Por Dionisio Rodríguez Mejías.
4.- Una mañana de invierno.
Me esperaba en la entrada de Telefónica, en la esquina de la calle Fontana. La cogí de la mano,bajamos paseando por la acera de la izquierda y entramos en “Els Quatre Gats” de la calle Montsió: un restaurante de ambiente bohemio, en donde, a primeros de siglo, se reunían los genios del modernismo catalán. Yo me encontraba como el tiempo, sombrío y melancólico. Elegimos una mesa en el rincón que hay entrando a mano izquierda, bajo los retratos de Casas, Albéniz y Enrique Granados.
Pedimos café. No me atrevía a mirarla a los ojos, para no delatarme. El aroma del café es uno de los olores más estimulantes que conozco: aspirar el vaho de las cafeteras y escuchar el tintineo de las tazas y las cucharillas fue uno de los placeres de aquel día. Los camareros iban y venían, retirando servicios y limpiando el mármol de las mesas. Hay días en los que el cielo solo parece abrigar preocupaciones. Hubiera preferido que ella no me hubiera correspondido, antes que interpretar aquel papel tan deshonroso. Mientras yo encendía un cigarrillo, ella sacó del bolso un sobre con fotografías.
—Hace tiempo que quería enseñártelas. Son las fotos de la entrega de llaves; un día por otro se ha ido pasando, hasta que anoche las eché en el bolso. Yo creo que hemos salido bastante bien, pero míralas tú a ver qué te parecen.
Les eché un vistazo sin excesivo interés.
—No están mal —dije, por decir algo—. Fue la tarde que tu padre anunció nuestro compromiso. Siento decirlo, pero aquello no estuvo ni regular.
—¿Qué te pasa? —contestó con cara de preocupación—. Yo ni me acordaba de aquello. Te noto intranquilo, estás pálido y pareces nervioso. ¿Te encuentras bien? ¿Hay algo que me quieras decir? Al fin y al cabo, nadie te obliga a nada.
Me cogió la mano y me miró como tratando de penetrar en mis pensamientos.

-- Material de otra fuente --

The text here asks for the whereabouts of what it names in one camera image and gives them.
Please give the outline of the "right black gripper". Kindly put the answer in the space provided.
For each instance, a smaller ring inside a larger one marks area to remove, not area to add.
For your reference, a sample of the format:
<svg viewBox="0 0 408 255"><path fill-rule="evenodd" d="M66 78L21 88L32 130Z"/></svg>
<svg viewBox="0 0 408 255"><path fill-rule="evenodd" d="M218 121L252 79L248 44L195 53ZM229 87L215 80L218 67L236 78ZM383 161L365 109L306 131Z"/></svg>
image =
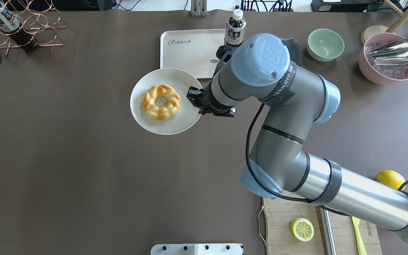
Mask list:
<svg viewBox="0 0 408 255"><path fill-rule="evenodd" d="M235 116L237 107L226 106L218 102L212 93L211 84L214 81L218 81L217 73L222 69L225 63L231 59L233 52L236 49L236 47L228 45L220 46L216 52L216 56L220 61L217 63L211 81L203 89L198 89L193 86L189 87L186 97L195 108L198 108L198 113L200 115L212 113L219 117Z"/></svg>

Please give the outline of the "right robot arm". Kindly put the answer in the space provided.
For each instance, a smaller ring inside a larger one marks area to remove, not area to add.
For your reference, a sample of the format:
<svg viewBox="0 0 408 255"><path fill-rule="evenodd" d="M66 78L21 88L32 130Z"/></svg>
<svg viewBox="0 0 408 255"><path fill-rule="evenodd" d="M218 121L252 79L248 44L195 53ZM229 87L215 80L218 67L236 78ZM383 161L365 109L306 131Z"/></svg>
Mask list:
<svg viewBox="0 0 408 255"><path fill-rule="evenodd" d="M247 135L243 184L268 199L296 193L301 198L292 201L369 221L408 243L408 193L302 150L312 124L329 120L338 109L338 87L296 65L273 34L256 34L226 55L231 59L208 85L190 87L187 98L199 114L222 117L233 117L237 104L251 96L269 106L252 149Z"/></svg>

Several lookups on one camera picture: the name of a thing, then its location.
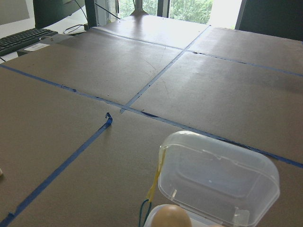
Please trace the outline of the clear plastic egg box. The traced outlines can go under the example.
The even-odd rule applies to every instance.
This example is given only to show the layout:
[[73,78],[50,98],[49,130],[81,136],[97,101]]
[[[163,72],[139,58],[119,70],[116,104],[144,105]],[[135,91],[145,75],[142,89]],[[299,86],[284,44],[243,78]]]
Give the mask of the clear plastic egg box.
[[255,227],[279,198],[280,181],[274,163],[260,153],[178,131],[160,146],[147,203],[156,189],[194,227]]

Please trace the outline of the brown egg front slot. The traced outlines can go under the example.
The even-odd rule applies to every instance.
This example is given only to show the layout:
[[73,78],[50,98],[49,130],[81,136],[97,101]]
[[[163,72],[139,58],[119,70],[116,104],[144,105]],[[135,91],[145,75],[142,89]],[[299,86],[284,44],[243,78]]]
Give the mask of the brown egg front slot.
[[160,208],[151,221],[152,227],[191,227],[191,220],[184,209],[177,205]]

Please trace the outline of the black keyboard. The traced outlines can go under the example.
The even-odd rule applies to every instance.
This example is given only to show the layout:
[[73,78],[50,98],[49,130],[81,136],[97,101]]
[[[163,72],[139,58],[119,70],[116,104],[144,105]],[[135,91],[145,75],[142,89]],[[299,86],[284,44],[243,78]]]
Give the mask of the black keyboard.
[[58,32],[49,29],[32,28],[0,39],[0,55],[6,55],[19,49],[35,44],[40,38],[53,36]]

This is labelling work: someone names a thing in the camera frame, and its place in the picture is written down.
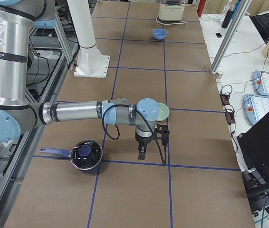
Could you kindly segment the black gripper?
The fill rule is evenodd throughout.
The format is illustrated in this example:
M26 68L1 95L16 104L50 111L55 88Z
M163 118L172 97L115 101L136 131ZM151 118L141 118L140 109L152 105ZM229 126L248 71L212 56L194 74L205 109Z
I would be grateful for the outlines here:
M138 159L143 160L144 159L144 152L146 152L148 143L151 142L152 136L149 137L142 137L139 134L135 133L135 139L138 142Z

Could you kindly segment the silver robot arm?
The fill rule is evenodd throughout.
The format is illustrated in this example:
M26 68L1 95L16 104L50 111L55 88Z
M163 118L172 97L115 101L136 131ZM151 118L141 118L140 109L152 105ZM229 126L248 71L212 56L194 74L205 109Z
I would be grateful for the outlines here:
M145 98L138 104L125 99L69 104L26 100L29 30L55 27L56 14L52 0L0 0L0 143L41 125L99 118L104 125L135 126L138 158L143 160L147 144L157 135L159 106L155 100Z

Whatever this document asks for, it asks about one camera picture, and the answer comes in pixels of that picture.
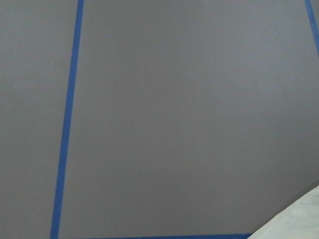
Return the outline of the cream long-sleeve printed shirt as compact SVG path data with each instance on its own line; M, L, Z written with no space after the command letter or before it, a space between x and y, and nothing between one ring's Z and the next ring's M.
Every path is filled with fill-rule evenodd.
M303 195L249 236L251 239L317 239L318 237L318 187Z

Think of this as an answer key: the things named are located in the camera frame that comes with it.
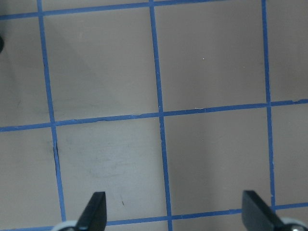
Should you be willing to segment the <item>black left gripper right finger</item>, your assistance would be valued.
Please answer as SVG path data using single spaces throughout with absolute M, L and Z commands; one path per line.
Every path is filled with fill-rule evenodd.
M 278 231 L 281 219 L 255 191 L 243 191 L 242 222 L 247 231 Z

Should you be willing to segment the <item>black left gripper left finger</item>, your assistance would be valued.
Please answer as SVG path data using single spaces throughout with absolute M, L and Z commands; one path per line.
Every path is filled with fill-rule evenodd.
M 106 227 L 106 195 L 95 192 L 75 225 L 76 231 L 104 231 Z

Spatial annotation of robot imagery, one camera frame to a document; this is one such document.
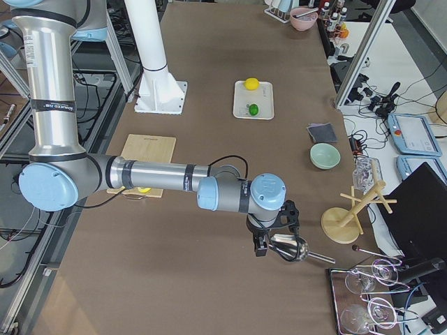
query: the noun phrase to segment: bowl
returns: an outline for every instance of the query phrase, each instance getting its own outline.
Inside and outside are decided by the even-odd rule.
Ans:
[[[318,143],[310,149],[310,160],[322,170],[332,169],[340,163],[340,153],[330,144]]]
[[[307,12],[310,8],[308,7],[297,7],[291,10],[291,24],[292,27],[298,31],[304,31],[310,29],[318,18],[318,13],[310,13],[308,15],[299,17],[295,19],[294,15],[299,15]]]

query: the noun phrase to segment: green bowl
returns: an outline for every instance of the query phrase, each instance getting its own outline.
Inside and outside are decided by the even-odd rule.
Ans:
[[[310,149],[310,160],[320,169],[332,169],[340,163],[340,153],[330,144],[318,143]]]

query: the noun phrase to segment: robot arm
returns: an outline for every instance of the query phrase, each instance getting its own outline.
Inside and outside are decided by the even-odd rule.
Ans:
[[[59,211],[106,188],[194,191],[203,209],[247,214],[257,255],[265,255],[268,231],[273,228],[288,226],[297,236],[298,211],[292,202],[284,202],[286,187],[273,174],[248,181],[229,166],[87,154],[78,142],[70,39],[105,38],[105,0],[5,2],[13,6],[13,21],[22,30],[27,57],[36,146],[29,152],[31,164],[20,175],[20,189],[30,203]]]

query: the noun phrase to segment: white tray
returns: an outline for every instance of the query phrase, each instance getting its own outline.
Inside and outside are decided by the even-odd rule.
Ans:
[[[259,107],[257,115],[249,113],[249,106],[255,103]],[[235,98],[233,115],[238,119],[271,120],[273,112],[273,86],[269,82],[259,82],[259,87],[249,91],[244,86],[244,80],[235,83]]]

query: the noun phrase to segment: computer monitor
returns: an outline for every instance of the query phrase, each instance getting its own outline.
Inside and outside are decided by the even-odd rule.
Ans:
[[[405,260],[441,258],[447,262],[447,186],[423,163],[388,197],[393,213],[379,205],[382,216]],[[447,315],[447,270],[421,277],[442,314]]]

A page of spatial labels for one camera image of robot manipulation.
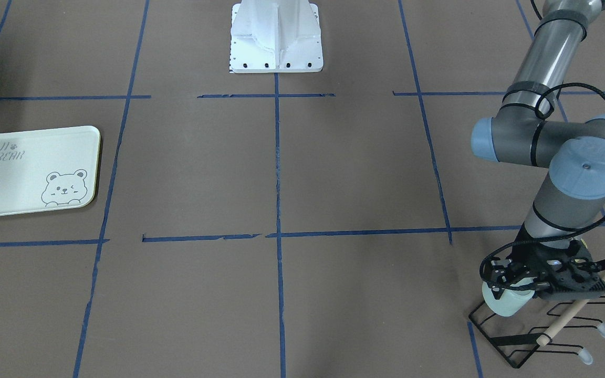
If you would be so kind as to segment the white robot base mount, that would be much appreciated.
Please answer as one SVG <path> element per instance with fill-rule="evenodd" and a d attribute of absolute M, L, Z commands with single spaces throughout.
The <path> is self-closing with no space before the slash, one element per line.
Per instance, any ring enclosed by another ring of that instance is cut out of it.
<path fill-rule="evenodd" d="M 231 9 L 229 71 L 320 72 L 319 7 L 309 1 L 242 1 Z"/>

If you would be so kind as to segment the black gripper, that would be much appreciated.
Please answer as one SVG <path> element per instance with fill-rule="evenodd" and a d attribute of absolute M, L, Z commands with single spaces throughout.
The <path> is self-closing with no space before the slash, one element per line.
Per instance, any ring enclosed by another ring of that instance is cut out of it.
<path fill-rule="evenodd" d="M 596 299 L 605 294 L 605 260 L 594 261 L 582 240 L 572 239 L 565 248 L 540 243 L 512 246 L 506 259 L 488 256 L 480 277 L 490 297 L 508 294 L 548 301 Z"/>

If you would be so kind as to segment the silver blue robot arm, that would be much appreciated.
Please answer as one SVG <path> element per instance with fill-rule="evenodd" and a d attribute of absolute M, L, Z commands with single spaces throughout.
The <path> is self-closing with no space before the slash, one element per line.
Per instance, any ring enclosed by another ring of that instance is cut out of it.
<path fill-rule="evenodd" d="M 533 42 L 497 115 L 477 122 L 472 151 L 489 161 L 548 169 L 504 260 L 481 263 L 485 302 L 495 310 L 545 300 L 605 294 L 605 260 L 580 239 L 602 220 L 605 114 L 584 123 L 550 121 L 564 78 L 605 1 L 547 1 Z"/>

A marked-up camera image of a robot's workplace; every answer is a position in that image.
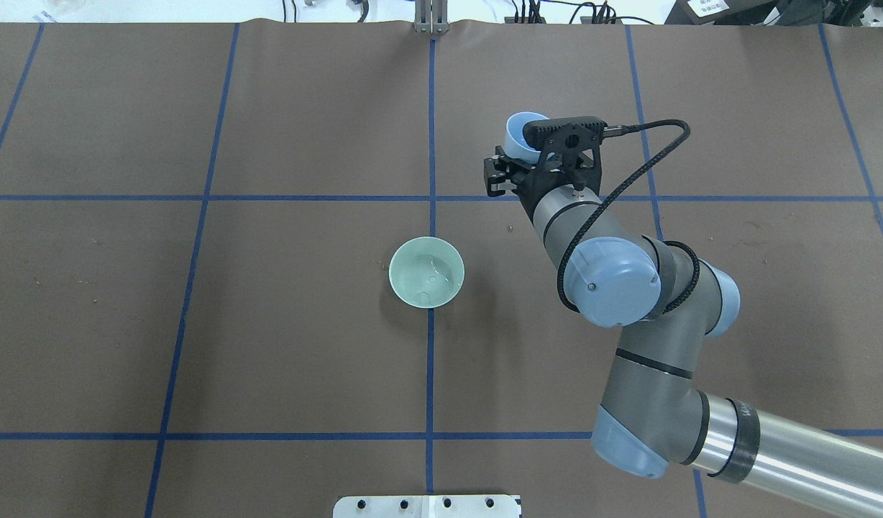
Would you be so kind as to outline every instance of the cable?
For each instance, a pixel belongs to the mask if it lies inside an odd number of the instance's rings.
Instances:
[[[294,23],[298,23],[298,5],[291,0],[291,9],[294,11]],[[281,21],[288,21],[288,7],[285,6],[285,0],[281,0]]]
[[[633,171],[632,174],[626,180],[621,181],[619,186],[615,187],[615,190],[611,191],[611,194],[605,197],[605,200],[602,201],[602,204],[599,204],[598,209],[596,209],[592,216],[589,216],[589,219],[585,220],[585,223],[582,223],[582,226],[579,227],[579,232],[576,232],[576,235],[573,236],[572,240],[569,242],[569,246],[567,246],[566,252],[563,252],[563,258],[559,262],[559,267],[557,268],[557,294],[559,294],[559,299],[563,302],[563,305],[569,309],[572,309],[574,312],[579,312],[579,308],[576,307],[575,304],[569,301],[566,297],[566,291],[563,289],[563,275],[566,274],[566,267],[569,265],[569,257],[572,255],[576,247],[579,246],[579,243],[582,242],[583,237],[586,232],[589,232],[589,229],[594,225],[595,221],[602,216],[602,213],[605,212],[608,206],[613,203],[617,199],[617,197],[621,196],[623,191],[626,190],[629,186],[632,186],[634,181],[638,180],[640,176],[646,173],[646,171],[651,170],[659,161],[662,161],[662,158],[668,156],[669,153],[674,151],[678,145],[681,145],[682,142],[685,141],[691,135],[691,127],[688,127],[687,122],[679,121],[676,119],[666,119],[662,121],[655,122],[647,122],[646,124],[635,124],[630,125],[630,127],[623,127],[624,134],[630,134],[630,132],[641,132],[651,128],[656,127],[679,127],[681,128],[681,135],[678,135],[671,143],[663,147],[661,151],[656,153],[656,155],[649,160],[646,160],[646,163],[639,166],[638,170]]]
[[[534,0],[528,0],[528,19],[526,23],[536,23],[534,21]]]
[[[534,0],[534,23],[544,23],[541,17],[541,0]]]
[[[676,242],[676,240],[666,240],[664,242],[665,245],[674,246],[675,248],[680,248],[687,253],[687,256],[691,258],[691,266],[694,268],[691,272],[691,280],[688,281],[687,286],[685,286],[684,291],[681,292],[680,295],[675,297],[674,301],[668,303],[665,306],[665,309],[662,310],[662,314],[667,314],[667,312],[672,311],[678,306],[682,305],[687,298],[691,296],[691,293],[694,293],[694,288],[697,288],[697,282],[700,280],[700,259],[697,258],[697,253],[694,253],[694,250],[691,250],[690,246],[685,245],[682,242]]]
[[[560,2],[560,3],[561,4],[568,4],[569,2]],[[596,5],[593,4],[592,2],[585,2],[584,4],[574,4],[574,6],[576,6],[576,10],[573,11],[572,16],[569,17],[570,25],[572,25],[574,20],[576,20],[576,14],[579,14],[579,10],[582,9],[583,7],[586,7],[586,6],[592,7],[592,18],[594,19]]]
[[[602,23],[612,23],[612,22],[615,22],[616,20],[619,20],[619,19],[636,19],[639,21],[645,21],[645,23],[648,23],[649,25],[655,25],[655,23],[652,23],[651,21],[649,21],[647,19],[642,19],[641,17],[610,17],[610,19],[606,19]]]
[[[362,0],[362,16],[359,17],[359,23],[363,23],[368,17],[368,0]]]

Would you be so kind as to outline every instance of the white label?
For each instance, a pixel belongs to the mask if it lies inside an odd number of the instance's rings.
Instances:
[[[687,0],[687,4],[699,17],[708,17],[728,9],[725,0]]]

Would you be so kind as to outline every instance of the white metal plate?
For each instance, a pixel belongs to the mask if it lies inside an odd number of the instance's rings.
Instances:
[[[360,496],[340,498],[333,507],[333,518],[406,517],[521,518],[521,497],[513,495]]]

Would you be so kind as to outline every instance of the black band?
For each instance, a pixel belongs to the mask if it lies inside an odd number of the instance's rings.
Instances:
[[[689,463],[697,460],[700,451],[704,449],[704,442],[707,442],[707,430],[710,427],[710,402],[707,400],[707,394],[699,390],[697,393],[700,394],[700,408],[703,411],[700,417],[700,432],[697,434],[697,442],[694,443],[691,455],[688,455],[685,461],[682,462],[683,465],[689,465]]]
[[[622,350],[622,348],[619,347],[617,347],[615,354],[622,357],[624,360],[633,361],[644,367],[655,368],[656,371],[662,371],[662,373],[674,374],[675,376],[680,376],[688,380],[694,377],[694,373],[691,373],[691,371],[685,371],[684,368],[674,367],[667,363],[662,363],[662,361],[655,361],[651,358],[646,358],[645,356],[639,356],[639,354]]]
[[[550,231],[550,225],[553,225],[554,221],[557,220],[561,214],[566,212],[567,210],[573,209],[573,207],[580,206],[581,204],[599,204],[598,202],[594,202],[592,200],[584,200],[575,203],[568,204],[567,206],[561,207],[560,210],[557,210],[553,216],[550,216],[550,221],[547,221],[546,226],[544,227],[544,233],[541,234],[541,242],[547,243],[547,232]]]
[[[656,268],[659,269],[659,301],[656,302],[652,311],[643,317],[643,320],[656,320],[664,314],[665,306],[671,301],[677,271],[675,270],[672,249],[669,249],[668,245],[665,243],[659,243],[661,246],[656,245],[650,236],[644,235],[642,238],[648,240],[652,245],[652,250],[656,253]]]
[[[711,476],[737,484],[754,467],[754,459],[758,456],[758,447],[761,445],[761,421],[758,420],[758,412],[749,404],[734,399],[727,400],[735,409],[735,443],[723,468]]]

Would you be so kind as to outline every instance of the silver metal tube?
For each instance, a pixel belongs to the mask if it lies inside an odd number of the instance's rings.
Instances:
[[[758,412],[761,442],[744,483],[839,516],[883,518],[883,452]]]
[[[707,439],[700,455],[694,459],[694,466],[708,473],[717,473],[726,465],[735,446],[735,407],[727,400],[709,394],[707,402],[710,410]]]

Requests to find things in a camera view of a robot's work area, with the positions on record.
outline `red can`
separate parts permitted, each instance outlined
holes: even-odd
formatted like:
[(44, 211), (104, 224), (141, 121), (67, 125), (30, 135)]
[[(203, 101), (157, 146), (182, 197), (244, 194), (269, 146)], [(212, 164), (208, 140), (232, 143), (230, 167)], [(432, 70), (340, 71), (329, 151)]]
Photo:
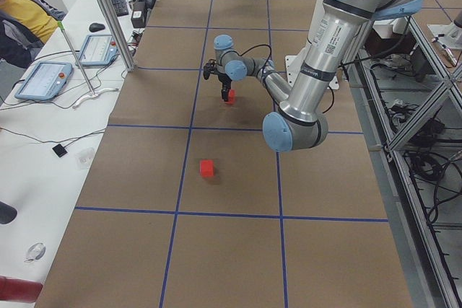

—No me pasa nada —mentí—. Solo que antes soñaba con ser una de esas personas que escriben libros y que conoce y respeta a todo el mundo, y ahora tengo miedo de convertirme en un materialista soso y aburrido. ¿No te das cuenta? Últimamente, solo pienso en ganar dinero. Si sigo así, acabaré siendo un egoísta ambicioso, de esos con los que nadie quiere hablar. Me siento fracasado.
—Eso no es verdad. ¿Cómo vas a ser un fracasado con lo que estás haciendo?
Trabajas, estudias… nadie es perfecto. ¿Crees que si fueras un fracasado saldría contigo? Soy yo la que se ha convertido en una niña pija.
—No, no lo eres. Tú eres la persona más buena que he conocido.
—¿Lo dices en serio?
—Pues claro. ¿No se nota?
Al verme en aquel estado, cambió de conversación. Me contó que Picasso, con diecisiete años, expuso en la sala grande de aquel local; que allí se reunían Isaac Albéniz, Enrique Granados y Félix Millet ‑el autor del Cant de la Senyera‑; que Antoni Gaudí también frecuentaba el local, y que Santiago Rusiñol y Ramón Casas eran clientes asiduos. Me sentía como un gusano. No podía alejar de mi mente la indecencia que estaba cometiendo con aquella muchacha, de la que solo había recibido afecto y atenciones.
—Alberto, yo…, yo solo quiero estar a tu lado, cuidar de ti. Me gusta que quieras ser tú mismo, que no pretendas aparentar lo que no eres.
La ambición lleva, en su entraña, el sufrimiento propio y el ajeno, y yo seguía dándole vueltas a mis preocupaciones.
—Por favor, Roser, no digas nada. No me ocurre nada; solo que tengo tantas cosas en la cabeza que ni siquiera sé si soy yo mismo; pero tú eres un ángel.
Se cayó unos instantes, apoyó su cabeza en mi hombro, acercó su cara a la mía y suspiró con amargura.